Why Did the Stock Price Rise then Fall – Did that Mean the Deal Broke:
On July 24th, just one month ago, $SCPH stock spiked and traded as high as $6.28. Following that, the stock slid and shortly afterwards, traded as low as $4.13. Does that mean there was insider trading and that the deal broke? First, I think some level of insider trading here was obvious. From July 23rd to July 24th, the stock rose almost 20% intra-day on no news. That’s almost always insider trading. For clarity, I’m not accusing management (or anyone in particular). The list of people who see some level of detail include analysts, investment bankers, PR firms and press-release writers, accountants, attorneys, lots of secretaries and people in the copy room and mail room, drivers, travel agents, and someone who overheard half a phone call on a golf course. That list also includes the back-office support people at a dozen different firms. There were hundreds of people who knew.
That explains why the stock rose. So, did the stock fall because the deal broke? Not necessarily. Like me, the insider trading might have been done by people who thought a deal price would be higher and they were subsequently surprised by the lower-than-expected price. At a minimum, the CVR tells us that there was a difference of opinion between $SCPH management and MannKind management. You typically see post-deal adjustments like a CVR when the seller says “we’re worth more than that” and the buyer says “prove it”. In this case, 16% of the deal value will be unlocked when $SCPH proves that it can deliver on regulatory approvals and continued revenue growth. So, it’s likely that the deal hit a rocky patch because there was a difference of opinion on valuation. The CVR was likely a last-minute patch allowing MannKind to pay for value if they received what $SCPH management promised. As I wrote earlier this week, I think it’s more likely than not that we see the full $1.00 in CVR value next year.
Will We Get Another Bid:
I don’t know. If we look at takeovers in prior DKI positions, we have Houghton Mifflin which was bought for $21 in cash. While I thought the company was worth in the high-$20s, the stock had risen from below $5 to over $20 in 13 months. DKI subscribers made over 4x their money in just over a year. There was also some evidence that the deal had been shopped. It was obvious that there was no bigger bid coming. Last year, we made more than 70% in Shockwave Medical in 3-4 months when JnJ bought the company. I had a $300 – $350 acquisition target price. JnJ paid $335 in cash, or 3% above the mid-point of my valuation range. That deal had definitely been shopped as Boston Scientific had done due diligence the year prior.

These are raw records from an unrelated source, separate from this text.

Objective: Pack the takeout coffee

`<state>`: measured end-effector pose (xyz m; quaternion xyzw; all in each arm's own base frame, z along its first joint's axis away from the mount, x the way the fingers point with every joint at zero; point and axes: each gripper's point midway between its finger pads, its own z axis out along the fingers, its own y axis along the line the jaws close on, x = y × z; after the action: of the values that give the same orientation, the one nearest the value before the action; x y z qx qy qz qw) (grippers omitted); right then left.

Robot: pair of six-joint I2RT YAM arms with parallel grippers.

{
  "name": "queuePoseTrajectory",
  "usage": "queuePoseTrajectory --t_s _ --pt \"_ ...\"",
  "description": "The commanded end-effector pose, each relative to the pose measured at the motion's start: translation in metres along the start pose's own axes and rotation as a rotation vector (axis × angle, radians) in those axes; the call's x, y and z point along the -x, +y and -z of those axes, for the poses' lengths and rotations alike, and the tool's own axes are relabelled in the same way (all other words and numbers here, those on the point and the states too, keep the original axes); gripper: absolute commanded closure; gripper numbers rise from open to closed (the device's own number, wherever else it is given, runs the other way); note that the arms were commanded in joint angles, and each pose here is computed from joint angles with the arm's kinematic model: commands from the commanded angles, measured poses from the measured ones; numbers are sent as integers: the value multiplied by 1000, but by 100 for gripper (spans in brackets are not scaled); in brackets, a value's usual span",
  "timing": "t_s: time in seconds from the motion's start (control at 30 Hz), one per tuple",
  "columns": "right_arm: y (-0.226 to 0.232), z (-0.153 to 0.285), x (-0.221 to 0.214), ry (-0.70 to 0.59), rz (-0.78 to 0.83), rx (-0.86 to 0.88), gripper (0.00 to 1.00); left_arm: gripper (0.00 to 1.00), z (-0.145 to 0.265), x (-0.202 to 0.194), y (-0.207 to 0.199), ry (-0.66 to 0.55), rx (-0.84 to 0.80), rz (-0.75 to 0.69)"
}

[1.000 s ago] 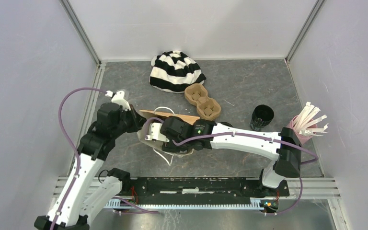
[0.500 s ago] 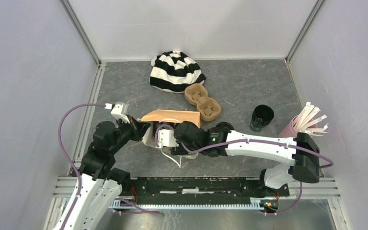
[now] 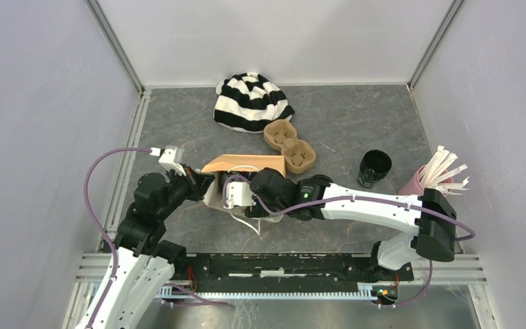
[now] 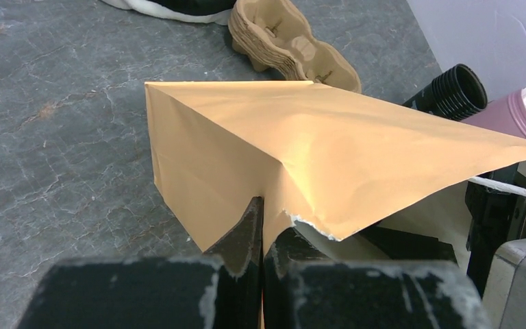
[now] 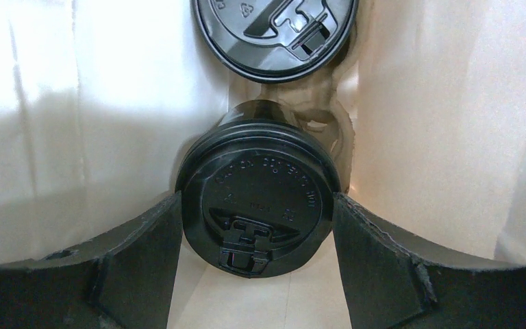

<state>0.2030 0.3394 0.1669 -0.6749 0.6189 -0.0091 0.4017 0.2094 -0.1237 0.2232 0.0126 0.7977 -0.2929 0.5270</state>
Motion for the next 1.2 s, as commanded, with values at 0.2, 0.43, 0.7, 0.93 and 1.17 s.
queuePoseTrajectory --t_s 0.2,0.43,0.7,0.93,1.17 --pt "-37 8 3 52 -12 -133 49 98 -3 7 -6 16 -28 -34" --pt "-52 6 -1 114 51 -202 50 98 -7 8 -10 41 -37 -37" --pt "-52 -6 1 153 88 -181 50 98 -7 25 -14 72 -9 -53" --pt "-51 1 19 86 21 -141 52 98 -7 24 -6 93 46 -48" --pt "-56 9 13 95 -11 -187 51 98 -9 24 1 114 92 -41"
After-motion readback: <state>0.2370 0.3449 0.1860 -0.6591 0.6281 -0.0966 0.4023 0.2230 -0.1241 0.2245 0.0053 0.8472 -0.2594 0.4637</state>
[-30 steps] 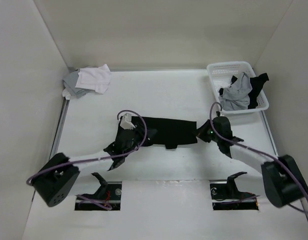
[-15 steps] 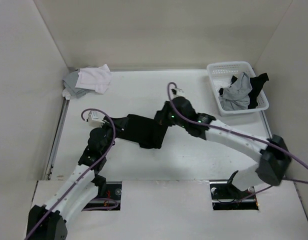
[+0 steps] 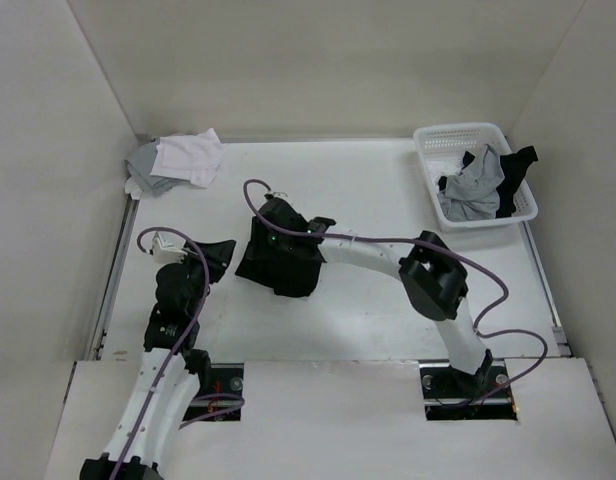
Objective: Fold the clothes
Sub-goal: Fold the tank top
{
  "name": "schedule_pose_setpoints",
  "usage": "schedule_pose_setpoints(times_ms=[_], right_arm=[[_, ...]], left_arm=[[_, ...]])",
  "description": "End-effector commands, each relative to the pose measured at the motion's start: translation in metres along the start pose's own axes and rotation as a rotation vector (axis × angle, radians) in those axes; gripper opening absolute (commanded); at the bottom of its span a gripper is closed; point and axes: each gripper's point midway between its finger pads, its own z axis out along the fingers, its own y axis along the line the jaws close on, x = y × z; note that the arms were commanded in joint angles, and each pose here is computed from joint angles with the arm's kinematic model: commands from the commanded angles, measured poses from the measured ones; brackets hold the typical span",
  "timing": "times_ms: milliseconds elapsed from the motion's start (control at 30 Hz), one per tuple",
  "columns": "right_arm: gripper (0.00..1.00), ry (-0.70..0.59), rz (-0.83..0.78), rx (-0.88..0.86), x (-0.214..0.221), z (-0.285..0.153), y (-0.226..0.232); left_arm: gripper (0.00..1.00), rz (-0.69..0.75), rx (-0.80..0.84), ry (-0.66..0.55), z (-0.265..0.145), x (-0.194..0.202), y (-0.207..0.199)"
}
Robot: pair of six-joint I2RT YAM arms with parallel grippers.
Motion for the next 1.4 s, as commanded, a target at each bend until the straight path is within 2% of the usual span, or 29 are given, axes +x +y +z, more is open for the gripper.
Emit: schedule_pose_setpoints(times_ms=[0,67,100,200,233,333,433,500,600,667,800,967,1067,1167,1300,1367], right_arm=[[0.53,-0.101,0.015,-0.177,-0.035,-0.056,0.048],[0.54,-0.170,0.031,-0.192,-0.045,-0.080,0.037],[0.48,-0.203,0.042,-0.189,-0.052,-0.090,0.026],[0.04,-0.216,0.049,-0.155,-0.049,-0.099,-0.010],[0.00,-0.210,0.038,-0.147,-0.041,-0.102,-0.019],[0.00,-0.230,-0.010,-0.112,-0.025,-0.105,-0.044],[0.03,-0.230,-0.013,-0.117,-0.016,-0.102,-0.050],[0.03,-0.233,-0.018,-0.130,-0.017,-0.096,-0.047],[0.03,-0.209,-0.018,-0.135,-0.022,-0.074,-0.046],[0.03,-0.202,0.000,-0.114,-0.026,-0.057,-0.057],[0.03,-0.161,0.034,-0.099,-0.018,-0.029,-0.078],[0.03,-0.128,0.067,-0.068,-0.005,-0.011,-0.099],[0.05,-0.125,0.071,-0.074,-0.003,-0.012,-0.100],[0.12,-0.148,0.066,-0.100,-0.011,-0.025,-0.092],[0.34,-0.186,0.051,-0.140,-0.024,-0.048,-0.077],[0.40,-0.206,0.044,-0.156,-0.028,-0.062,-0.073]], left_arm=[[0.31,0.028,0.031,0.050,0.000,0.009,-0.010],[0.31,0.038,0.022,0.066,0.003,0.017,-0.009],[0.31,0.048,0.011,0.080,0.007,0.024,-0.008],[0.32,0.105,-0.060,0.150,0.017,0.055,0.007],[0.34,0.125,-0.095,0.175,0.018,0.065,0.015],[0.47,0.141,-0.134,0.200,0.016,0.087,0.032],[0.47,0.107,-0.083,0.171,0.021,0.085,0.018],[0.44,0.099,-0.034,0.136,0.028,0.077,-0.002],[0.30,0.086,-0.048,0.118,0.044,0.076,0.000],[0.23,0.093,-0.100,0.142,0.051,0.085,0.020],[0.22,0.079,-0.203,0.156,0.050,0.096,0.072],[0.30,0.018,-0.281,0.155,0.037,0.097,0.121],[0.35,-0.001,-0.234,0.191,0.037,0.101,0.112],[0.49,-0.015,-0.159,0.184,0.031,0.096,0.093],[0.55,-0.039,-0.166,0.148,0.019,0.087,0.088],[0.57,-0.039,-0.191,0.104,0.014,0.077,0.089]])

I don’t know if JnJ, Boston Scientific, or Medtronic took a look at scPharma. I don’t know if MannKind came in with a big premium and pushed for a quick deal. While it’s not likely we get a higher bid, given the low valuation and the fact that $SCPH is a microcap, it wouldn’t take much for one of the big companies in the medical device space to come in with a higher bid. Right now, I think the market is undervaluing the CVR and that there’s a small but non-zero probability of a higher competing offer. That’s why I’m holding.